В ноябрьские дни 1918 года большевики праздновали свою победу. В эти дни патриарх Тихон, в лице которого Церковь обрела голос огромной обличительной силы, выступил со своим знаменитым посланием: «Вы разделили весь народ на враждующие между собой станы и ввергли его в небывалое по жестокости братоубийство. Любовь Христову вы открыто заменили ненавистью и вместо мира искусственно разожгли классовую вражду. И не предвидится конца порожденной вами войне, так как вы стремитесь руками русских рабочих и крестьян служить призраку мировой революции.

Соблазнив темный и невежественный народ возможностью легкой и безнаказанной наживы, вы отуманили его совесть… Но какими бы деяниями ни прикрывались бы злодеяния, убийство, насилие, грабеж всегда останутся тяжкими и вопиющими к небу об отмщении грехами и преступлениями…»

Бывшую российскую императрицу волновало то, что происходило на Русской земле. Она, в частности, не могла поверить сообщениям о том, что офицеры русской армии, для того чтобы выжить, предавали других — своих же офицеров, за которыми шла настоящая слежка.
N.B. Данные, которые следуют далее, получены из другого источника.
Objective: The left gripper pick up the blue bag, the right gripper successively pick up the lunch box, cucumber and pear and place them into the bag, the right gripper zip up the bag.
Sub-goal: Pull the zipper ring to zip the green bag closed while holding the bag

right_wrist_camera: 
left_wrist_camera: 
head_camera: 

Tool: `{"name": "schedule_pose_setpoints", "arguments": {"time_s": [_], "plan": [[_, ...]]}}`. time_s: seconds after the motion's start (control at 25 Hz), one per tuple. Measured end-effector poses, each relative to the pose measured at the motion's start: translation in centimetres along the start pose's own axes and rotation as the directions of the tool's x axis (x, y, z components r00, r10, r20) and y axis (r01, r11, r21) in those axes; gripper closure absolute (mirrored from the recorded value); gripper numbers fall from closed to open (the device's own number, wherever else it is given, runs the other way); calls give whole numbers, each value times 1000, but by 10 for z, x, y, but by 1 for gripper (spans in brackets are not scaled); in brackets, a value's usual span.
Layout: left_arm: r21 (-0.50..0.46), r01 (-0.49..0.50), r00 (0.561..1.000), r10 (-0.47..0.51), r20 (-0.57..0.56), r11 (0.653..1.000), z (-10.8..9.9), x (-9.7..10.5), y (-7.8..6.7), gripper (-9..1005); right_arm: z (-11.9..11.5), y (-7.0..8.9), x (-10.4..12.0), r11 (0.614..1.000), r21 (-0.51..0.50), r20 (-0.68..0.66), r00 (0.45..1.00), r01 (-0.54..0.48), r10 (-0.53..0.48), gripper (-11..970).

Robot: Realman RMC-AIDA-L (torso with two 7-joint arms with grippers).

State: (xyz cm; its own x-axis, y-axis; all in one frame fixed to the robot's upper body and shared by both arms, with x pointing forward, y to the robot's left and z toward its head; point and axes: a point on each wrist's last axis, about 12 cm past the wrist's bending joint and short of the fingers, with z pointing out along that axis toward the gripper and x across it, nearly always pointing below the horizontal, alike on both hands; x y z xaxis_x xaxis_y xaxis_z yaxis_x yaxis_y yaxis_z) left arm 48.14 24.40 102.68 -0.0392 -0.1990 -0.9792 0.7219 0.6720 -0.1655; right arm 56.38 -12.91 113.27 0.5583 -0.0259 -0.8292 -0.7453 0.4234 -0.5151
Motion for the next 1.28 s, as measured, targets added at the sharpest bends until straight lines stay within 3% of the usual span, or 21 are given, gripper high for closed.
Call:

В ее дневниковой записи от 9 сентября 1918 года есть строки: «Это настолько гнусно, и с трудом верится, что такое возможно».
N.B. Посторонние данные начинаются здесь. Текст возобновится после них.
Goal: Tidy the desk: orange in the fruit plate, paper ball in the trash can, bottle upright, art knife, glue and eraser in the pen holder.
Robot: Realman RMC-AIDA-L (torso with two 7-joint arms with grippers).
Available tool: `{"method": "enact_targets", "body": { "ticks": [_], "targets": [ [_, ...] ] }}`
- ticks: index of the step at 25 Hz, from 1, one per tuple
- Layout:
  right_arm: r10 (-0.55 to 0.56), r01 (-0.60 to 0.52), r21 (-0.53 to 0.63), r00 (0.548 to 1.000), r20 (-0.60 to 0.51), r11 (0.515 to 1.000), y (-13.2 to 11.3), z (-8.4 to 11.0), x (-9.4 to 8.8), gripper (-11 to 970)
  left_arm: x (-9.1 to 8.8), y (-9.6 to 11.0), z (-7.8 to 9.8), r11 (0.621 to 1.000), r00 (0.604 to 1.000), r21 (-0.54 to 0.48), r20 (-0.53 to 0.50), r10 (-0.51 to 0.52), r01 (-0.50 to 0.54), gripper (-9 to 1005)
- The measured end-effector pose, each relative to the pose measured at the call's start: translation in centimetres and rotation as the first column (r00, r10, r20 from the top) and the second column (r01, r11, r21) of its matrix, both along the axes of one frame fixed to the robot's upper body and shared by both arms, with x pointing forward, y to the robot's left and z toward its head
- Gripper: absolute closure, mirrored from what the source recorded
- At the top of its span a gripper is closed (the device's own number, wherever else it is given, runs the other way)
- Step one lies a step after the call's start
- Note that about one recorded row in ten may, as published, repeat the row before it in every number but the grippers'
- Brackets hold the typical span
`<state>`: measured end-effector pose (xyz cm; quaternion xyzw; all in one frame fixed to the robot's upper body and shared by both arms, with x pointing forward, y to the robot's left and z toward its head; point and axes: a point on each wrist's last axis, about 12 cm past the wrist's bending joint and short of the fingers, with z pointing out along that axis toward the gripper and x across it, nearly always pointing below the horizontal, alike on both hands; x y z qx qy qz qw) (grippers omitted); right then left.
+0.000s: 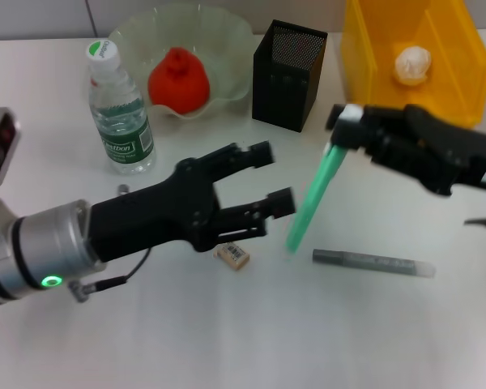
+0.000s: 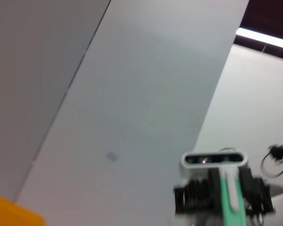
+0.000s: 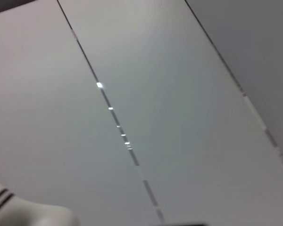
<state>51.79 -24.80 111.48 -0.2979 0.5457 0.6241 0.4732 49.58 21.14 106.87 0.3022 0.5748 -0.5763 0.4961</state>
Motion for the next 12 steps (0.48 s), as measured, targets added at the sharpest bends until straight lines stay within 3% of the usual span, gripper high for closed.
{"method": "enact_targets", "body": {
  "ticks": [6,12],
  "targets": [
    [-0.186,0.189,-0.031,0.979,0.078,0.981,-2.4,1.5,2.6,753,0.4,1.6,-1.5,0.984,0.989,0.103,0.044,0.14,-0.144,137],
    [-0.354,0.359,-0.039,0.93,0.101,0.932,-2.7,2.7,6.0,740,1.2,2.0,-2.4,0.945,0.955,0.145,0.089,0.284,-0.295,137]
  ]
}}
С посещавшими ее офицерами императрица старалась направить письма своим родным в Данию и Англию. 7 сентября она писала сестре: «…Я встречалась с некоторыми лицами, бывавшими в последнее время в разных концах страны, и они говорят, что у людей раскрылись глаза, они понимают теперь, как их обманули, и желают только его (Николая И. — Ю. К.) возвращения.
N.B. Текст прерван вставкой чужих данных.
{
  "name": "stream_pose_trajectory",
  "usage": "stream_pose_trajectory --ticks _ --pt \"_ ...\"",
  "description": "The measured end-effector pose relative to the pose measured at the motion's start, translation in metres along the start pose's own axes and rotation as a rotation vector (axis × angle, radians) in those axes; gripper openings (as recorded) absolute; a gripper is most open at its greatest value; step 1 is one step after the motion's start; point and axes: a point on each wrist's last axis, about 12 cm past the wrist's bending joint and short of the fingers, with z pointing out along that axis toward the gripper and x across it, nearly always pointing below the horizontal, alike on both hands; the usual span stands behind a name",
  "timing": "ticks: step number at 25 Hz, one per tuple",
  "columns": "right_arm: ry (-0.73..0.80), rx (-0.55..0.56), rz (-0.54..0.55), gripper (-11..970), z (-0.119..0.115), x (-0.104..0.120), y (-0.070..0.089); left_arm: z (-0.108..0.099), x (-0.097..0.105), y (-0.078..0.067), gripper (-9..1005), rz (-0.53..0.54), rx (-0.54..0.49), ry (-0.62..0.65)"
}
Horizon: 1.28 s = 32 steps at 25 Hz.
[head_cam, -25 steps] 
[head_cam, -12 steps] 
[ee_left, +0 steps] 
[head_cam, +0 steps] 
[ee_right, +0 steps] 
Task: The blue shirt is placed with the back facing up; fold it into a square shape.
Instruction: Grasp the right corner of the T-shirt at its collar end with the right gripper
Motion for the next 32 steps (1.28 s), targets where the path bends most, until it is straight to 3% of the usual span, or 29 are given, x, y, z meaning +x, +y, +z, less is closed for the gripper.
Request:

Все недовольны нынешним режимом, который принес лишь несчастья, спровоцировал беспорядки и вверг страну в хаос. Люди только и думают о том, чтобы все это наконец прекратилось, чтобы они снова могли бы жить в мире и спокойствии, ибо им надоели все эти ужасы, которые больше невыносимы. Но я-то уж наверняка до этого не доживу, ведь возвращение порядка и спокойствия займет бесчисленное количество лет. Легко взорвать здание, но сколько времени потребуется на его восстановление».

Люди разных социальных слоев и разных политических взглядов в эти дни заявляли о своей приверженности царю и царской России. Все шире распространялись настроения за возвращение дореволюционных порядков монархической России. В августе 1918 года, когда лозунг Учредительного собрания был изжит, главнокомандующий армией генерал М. В. Алексеев, сыгравший большую роль в отстранении от власти Николая II, публично заявил, что народ тоскует по монархии. В сентябре Алексеев скончался от сердечного приступа.

Генерал А. Деникин в своих воспоминаниях писал: «Никакого озлобления лично против него (Николая II. — Ю. К.) и против царской семьи не было. Все было прощено и забыто. Наоборот, все интересовались их судьбой и опасались за нее».

К мысли о необходимости возрождения царской власти приходили не только крестьяне и рабочие, но и часть либеральной интеллигенции, однако многие либералы хотели монархии «послушной». Один из таких монархистов, Б. Э. Ноль-де, в 1918 году заявил: «Конечно на восстановление у нас в России Бурбонов мы, левые, несогласны, но на Орлеанов — пожалуй». Выставляли даже кандидатуру на царский престол — великого князя Дмитрия Павловича — того, кто принимал участие в убийстве Распутина.

Критикуя ту часть интеллигенции, которая способствовала падению старого режима, философ В. В. Розанов в книге «Революция и интеллигенция» писал: «Насладившись в полной мере великолепным зрелищем революции, наша интеллигенция приготовилась надеть свои подбитые мехом шубы и возвратиться в свои уютные хоромы, но шубы оказались украденными, а хоромы были сожжены».